● **Task details**
Which lines in the data below contain the word "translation"? Pull each of them out.

*** Exercise input ***

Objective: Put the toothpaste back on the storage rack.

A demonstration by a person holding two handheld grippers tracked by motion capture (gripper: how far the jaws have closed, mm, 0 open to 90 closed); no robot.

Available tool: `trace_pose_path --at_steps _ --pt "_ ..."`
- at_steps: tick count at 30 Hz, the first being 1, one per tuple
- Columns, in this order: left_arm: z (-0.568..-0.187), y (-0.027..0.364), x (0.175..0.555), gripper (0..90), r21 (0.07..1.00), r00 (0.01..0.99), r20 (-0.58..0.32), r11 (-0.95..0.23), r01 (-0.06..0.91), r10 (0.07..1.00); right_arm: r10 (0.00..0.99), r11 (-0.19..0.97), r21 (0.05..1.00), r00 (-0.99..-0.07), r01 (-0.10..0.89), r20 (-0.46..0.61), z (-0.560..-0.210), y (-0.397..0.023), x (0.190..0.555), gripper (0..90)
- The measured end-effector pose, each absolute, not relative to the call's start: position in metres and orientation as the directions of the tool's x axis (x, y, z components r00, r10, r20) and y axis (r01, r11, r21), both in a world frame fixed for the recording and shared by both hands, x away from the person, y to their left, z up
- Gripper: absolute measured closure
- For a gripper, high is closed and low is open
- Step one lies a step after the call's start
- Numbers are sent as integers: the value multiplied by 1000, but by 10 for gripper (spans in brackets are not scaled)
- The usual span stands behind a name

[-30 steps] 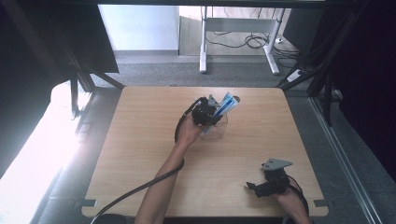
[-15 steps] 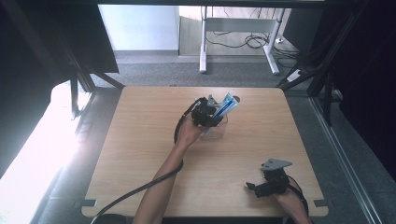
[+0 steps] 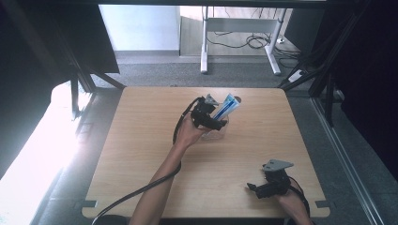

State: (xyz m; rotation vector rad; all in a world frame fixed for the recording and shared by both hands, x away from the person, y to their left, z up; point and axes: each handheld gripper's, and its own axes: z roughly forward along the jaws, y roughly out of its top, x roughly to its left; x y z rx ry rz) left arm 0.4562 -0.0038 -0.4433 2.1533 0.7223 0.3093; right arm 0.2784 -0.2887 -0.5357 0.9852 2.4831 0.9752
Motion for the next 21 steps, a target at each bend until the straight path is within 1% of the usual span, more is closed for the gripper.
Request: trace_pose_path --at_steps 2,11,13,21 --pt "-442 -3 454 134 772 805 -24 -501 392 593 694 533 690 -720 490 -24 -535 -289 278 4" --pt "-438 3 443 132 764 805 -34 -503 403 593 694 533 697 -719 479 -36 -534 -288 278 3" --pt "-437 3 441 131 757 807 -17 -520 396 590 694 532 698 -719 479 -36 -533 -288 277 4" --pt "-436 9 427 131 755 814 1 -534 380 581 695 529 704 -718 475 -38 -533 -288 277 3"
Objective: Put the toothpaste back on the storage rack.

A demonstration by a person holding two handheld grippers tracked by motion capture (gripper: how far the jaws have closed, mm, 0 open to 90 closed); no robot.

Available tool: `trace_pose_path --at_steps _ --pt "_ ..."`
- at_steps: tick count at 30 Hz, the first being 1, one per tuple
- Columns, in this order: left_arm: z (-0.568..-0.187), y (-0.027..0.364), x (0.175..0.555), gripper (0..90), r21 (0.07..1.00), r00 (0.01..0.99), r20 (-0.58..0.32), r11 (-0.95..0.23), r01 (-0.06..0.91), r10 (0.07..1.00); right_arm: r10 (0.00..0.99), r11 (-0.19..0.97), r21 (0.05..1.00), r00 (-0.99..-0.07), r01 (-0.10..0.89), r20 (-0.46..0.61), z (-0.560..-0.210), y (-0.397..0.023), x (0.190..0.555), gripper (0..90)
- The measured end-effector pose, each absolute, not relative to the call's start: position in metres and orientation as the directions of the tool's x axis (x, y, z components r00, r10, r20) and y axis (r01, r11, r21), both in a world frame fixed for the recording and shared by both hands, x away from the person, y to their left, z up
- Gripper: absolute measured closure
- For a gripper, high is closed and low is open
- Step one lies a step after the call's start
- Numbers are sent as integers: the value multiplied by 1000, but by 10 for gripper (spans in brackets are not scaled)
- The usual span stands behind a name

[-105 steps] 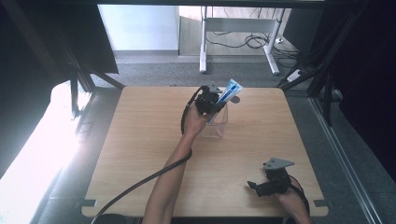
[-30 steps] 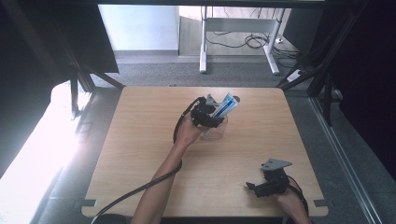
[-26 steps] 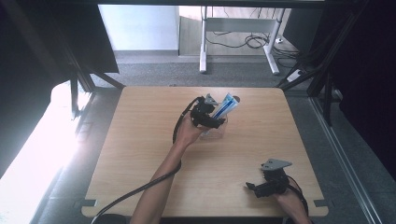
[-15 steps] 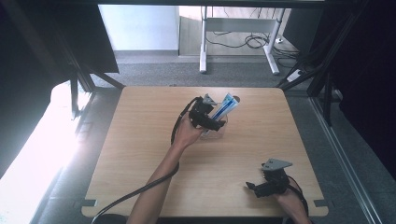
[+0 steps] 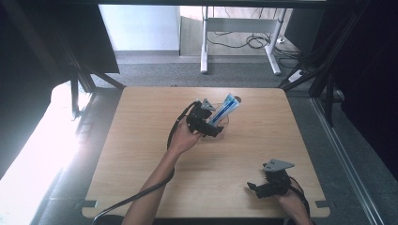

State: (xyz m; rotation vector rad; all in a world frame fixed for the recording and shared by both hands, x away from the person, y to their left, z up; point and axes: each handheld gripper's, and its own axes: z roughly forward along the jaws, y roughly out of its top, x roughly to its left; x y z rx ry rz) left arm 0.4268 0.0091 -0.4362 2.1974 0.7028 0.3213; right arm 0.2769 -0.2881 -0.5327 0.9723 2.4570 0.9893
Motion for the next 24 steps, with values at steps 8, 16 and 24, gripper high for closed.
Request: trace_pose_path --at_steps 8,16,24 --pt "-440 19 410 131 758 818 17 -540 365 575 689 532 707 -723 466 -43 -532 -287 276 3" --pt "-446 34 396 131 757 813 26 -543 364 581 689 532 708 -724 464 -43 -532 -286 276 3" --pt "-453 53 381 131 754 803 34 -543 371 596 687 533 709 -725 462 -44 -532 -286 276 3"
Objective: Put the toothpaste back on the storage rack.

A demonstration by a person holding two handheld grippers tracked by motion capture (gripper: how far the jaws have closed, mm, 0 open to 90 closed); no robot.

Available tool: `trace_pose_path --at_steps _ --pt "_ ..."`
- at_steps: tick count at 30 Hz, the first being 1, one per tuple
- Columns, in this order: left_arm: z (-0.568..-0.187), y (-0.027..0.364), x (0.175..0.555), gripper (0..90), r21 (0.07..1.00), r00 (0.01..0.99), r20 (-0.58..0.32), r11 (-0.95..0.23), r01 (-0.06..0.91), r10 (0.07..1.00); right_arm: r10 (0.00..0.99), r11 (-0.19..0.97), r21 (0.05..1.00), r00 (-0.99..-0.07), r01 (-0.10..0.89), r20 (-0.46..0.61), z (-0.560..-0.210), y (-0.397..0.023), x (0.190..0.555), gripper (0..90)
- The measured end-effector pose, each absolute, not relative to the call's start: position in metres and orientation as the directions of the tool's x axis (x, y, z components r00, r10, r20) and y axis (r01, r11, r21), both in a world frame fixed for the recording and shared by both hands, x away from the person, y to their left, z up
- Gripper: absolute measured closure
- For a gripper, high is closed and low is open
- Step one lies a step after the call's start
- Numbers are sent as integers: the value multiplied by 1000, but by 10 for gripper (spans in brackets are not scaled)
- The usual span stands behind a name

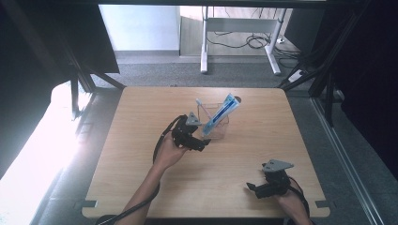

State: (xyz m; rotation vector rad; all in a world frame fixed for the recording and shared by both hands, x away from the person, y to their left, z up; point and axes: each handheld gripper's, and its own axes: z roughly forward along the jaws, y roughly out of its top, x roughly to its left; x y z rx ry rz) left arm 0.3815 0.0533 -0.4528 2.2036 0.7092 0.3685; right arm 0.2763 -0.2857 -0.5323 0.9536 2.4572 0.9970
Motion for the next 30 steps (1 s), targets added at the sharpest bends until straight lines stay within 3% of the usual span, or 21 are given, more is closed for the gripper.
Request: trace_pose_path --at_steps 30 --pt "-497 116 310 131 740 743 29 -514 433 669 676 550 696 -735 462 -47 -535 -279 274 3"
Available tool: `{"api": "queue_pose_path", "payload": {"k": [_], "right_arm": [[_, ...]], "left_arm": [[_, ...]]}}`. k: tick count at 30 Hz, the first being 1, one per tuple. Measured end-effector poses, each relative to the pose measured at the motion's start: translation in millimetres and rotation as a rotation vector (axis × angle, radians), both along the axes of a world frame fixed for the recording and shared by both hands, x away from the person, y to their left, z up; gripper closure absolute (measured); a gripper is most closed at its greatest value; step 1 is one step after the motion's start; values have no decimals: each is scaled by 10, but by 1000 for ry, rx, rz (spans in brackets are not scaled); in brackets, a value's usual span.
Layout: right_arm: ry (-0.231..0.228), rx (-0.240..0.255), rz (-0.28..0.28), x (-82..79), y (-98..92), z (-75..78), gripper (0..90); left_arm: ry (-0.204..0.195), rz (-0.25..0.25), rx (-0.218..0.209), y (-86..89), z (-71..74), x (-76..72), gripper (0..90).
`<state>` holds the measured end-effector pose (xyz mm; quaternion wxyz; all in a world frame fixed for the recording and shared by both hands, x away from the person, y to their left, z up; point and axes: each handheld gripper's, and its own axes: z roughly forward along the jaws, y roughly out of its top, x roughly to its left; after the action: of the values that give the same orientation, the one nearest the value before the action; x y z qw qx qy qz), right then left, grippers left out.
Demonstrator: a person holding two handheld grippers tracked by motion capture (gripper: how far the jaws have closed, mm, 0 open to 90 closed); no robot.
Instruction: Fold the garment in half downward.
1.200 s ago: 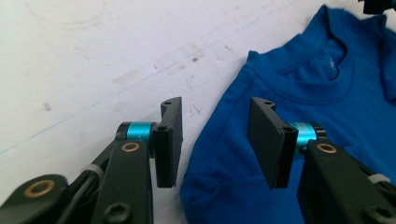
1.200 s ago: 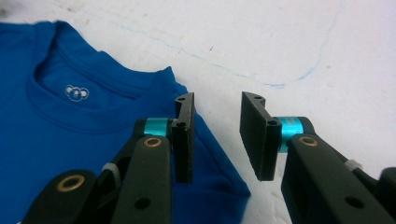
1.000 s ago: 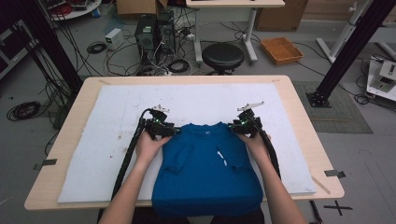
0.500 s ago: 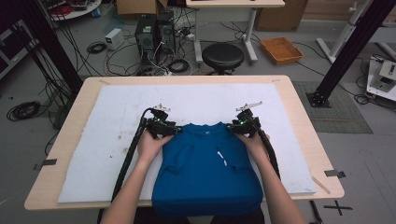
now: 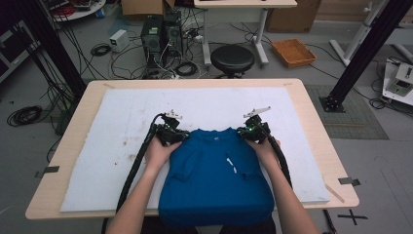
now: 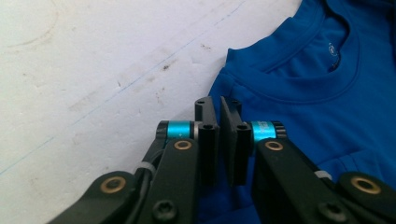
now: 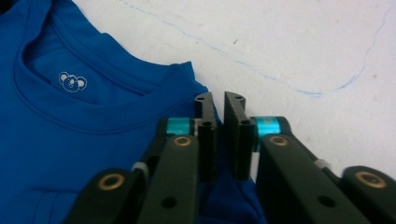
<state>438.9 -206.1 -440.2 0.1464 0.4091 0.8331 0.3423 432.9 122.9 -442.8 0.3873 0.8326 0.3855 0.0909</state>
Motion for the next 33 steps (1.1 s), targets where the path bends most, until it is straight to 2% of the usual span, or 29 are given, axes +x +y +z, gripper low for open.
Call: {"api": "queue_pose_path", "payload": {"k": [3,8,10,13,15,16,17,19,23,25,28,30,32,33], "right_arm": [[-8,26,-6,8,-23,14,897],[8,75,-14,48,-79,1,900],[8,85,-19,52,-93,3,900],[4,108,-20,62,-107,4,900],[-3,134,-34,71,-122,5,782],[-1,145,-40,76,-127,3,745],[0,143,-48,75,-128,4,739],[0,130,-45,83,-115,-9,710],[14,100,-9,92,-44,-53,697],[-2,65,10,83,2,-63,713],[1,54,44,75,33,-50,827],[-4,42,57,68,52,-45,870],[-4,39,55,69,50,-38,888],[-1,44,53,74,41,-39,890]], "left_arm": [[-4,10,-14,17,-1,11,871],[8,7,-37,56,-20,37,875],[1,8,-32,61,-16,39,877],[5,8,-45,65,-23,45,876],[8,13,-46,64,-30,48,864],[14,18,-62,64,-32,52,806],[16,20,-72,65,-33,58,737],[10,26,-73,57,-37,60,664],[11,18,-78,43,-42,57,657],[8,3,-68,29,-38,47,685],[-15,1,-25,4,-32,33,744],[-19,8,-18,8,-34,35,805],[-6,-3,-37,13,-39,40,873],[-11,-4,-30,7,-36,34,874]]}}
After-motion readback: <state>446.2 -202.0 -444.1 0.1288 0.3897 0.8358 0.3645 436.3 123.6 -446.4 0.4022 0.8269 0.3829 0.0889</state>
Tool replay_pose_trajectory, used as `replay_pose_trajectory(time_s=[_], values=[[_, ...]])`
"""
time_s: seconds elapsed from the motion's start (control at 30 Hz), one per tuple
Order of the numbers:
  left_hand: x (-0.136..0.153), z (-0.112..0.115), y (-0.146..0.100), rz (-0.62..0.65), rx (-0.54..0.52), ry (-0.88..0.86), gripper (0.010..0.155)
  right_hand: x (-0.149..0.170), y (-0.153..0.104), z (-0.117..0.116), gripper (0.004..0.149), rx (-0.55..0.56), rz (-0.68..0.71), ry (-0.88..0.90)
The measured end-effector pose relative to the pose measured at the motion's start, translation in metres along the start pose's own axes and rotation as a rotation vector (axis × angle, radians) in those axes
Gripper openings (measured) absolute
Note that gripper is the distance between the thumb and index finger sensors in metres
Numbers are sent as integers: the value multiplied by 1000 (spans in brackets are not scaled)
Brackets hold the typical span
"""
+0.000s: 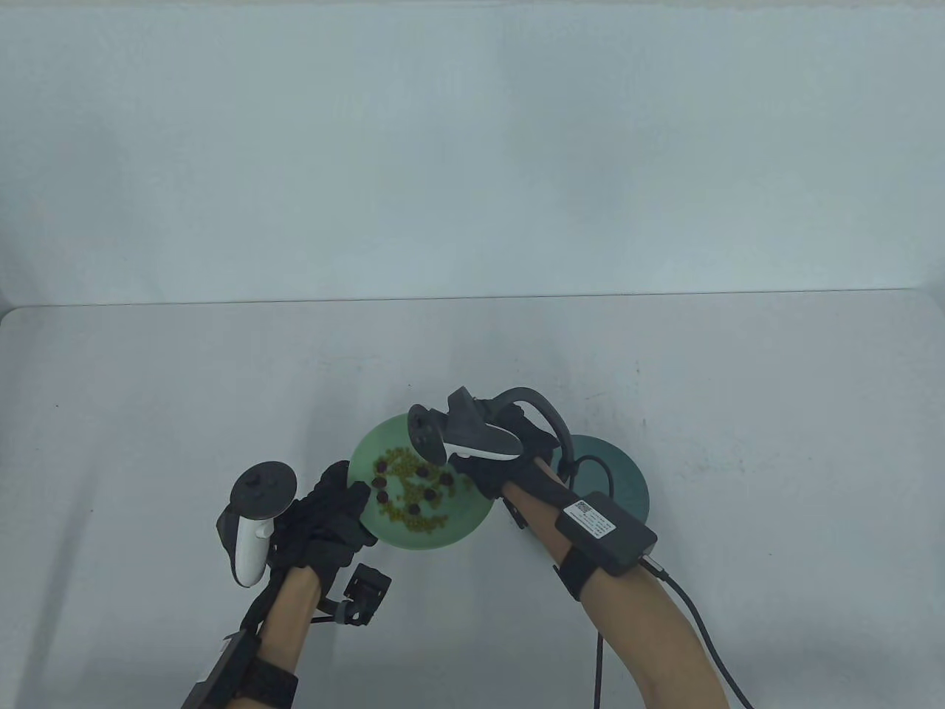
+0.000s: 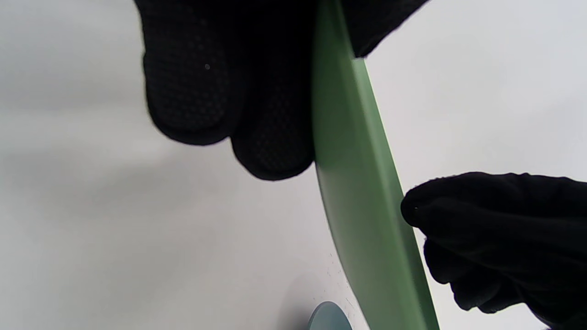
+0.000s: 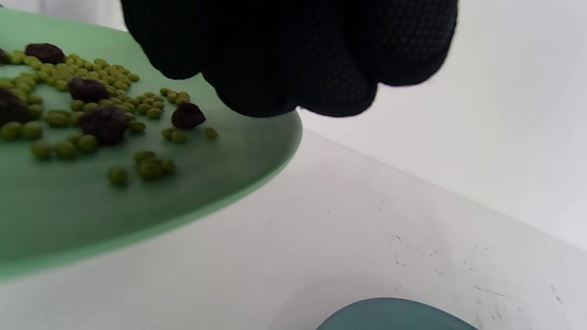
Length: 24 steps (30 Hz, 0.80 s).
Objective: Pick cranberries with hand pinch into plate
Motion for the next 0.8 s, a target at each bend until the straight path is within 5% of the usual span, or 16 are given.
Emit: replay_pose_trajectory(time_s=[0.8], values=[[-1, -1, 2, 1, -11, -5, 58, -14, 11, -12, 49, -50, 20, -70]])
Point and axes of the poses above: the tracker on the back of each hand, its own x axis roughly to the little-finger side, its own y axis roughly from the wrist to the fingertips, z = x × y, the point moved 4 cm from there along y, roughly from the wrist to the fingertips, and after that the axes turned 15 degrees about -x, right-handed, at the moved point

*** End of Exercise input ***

● **Result for this task**
Available tool: `{"api": "queue_pose_path", "payload": {"k": [_], "right_arm": [[_, ...]], "left_arm": [[_, ...]]}}`. k: tick count at 30 Hz, the first being 1, one per tuple. Measured end-effector poses, each relative to the pose measured at the motion's start: translation in millimetres and rotation as a rotation vector (axis × angle, radians), both along the axes of a world frame fixed for the recording and shared by both hands, x away from the person, y to their left, z up; gripper closure absolute (measured); a gripper is most closed at its greatest value; step 1 is one step after the motion's start; values have no decimals: each is scaled by 10, but by 1000 for ry, rx, rz (spans in brackets are not scaled); in brackets, a value's usual span.
The measured end-effector pose relative to the pose measured at the motion's start, translation in metres along the start pose's own axes and rotation as a rotation vector (axis × angle, radians) in those axes

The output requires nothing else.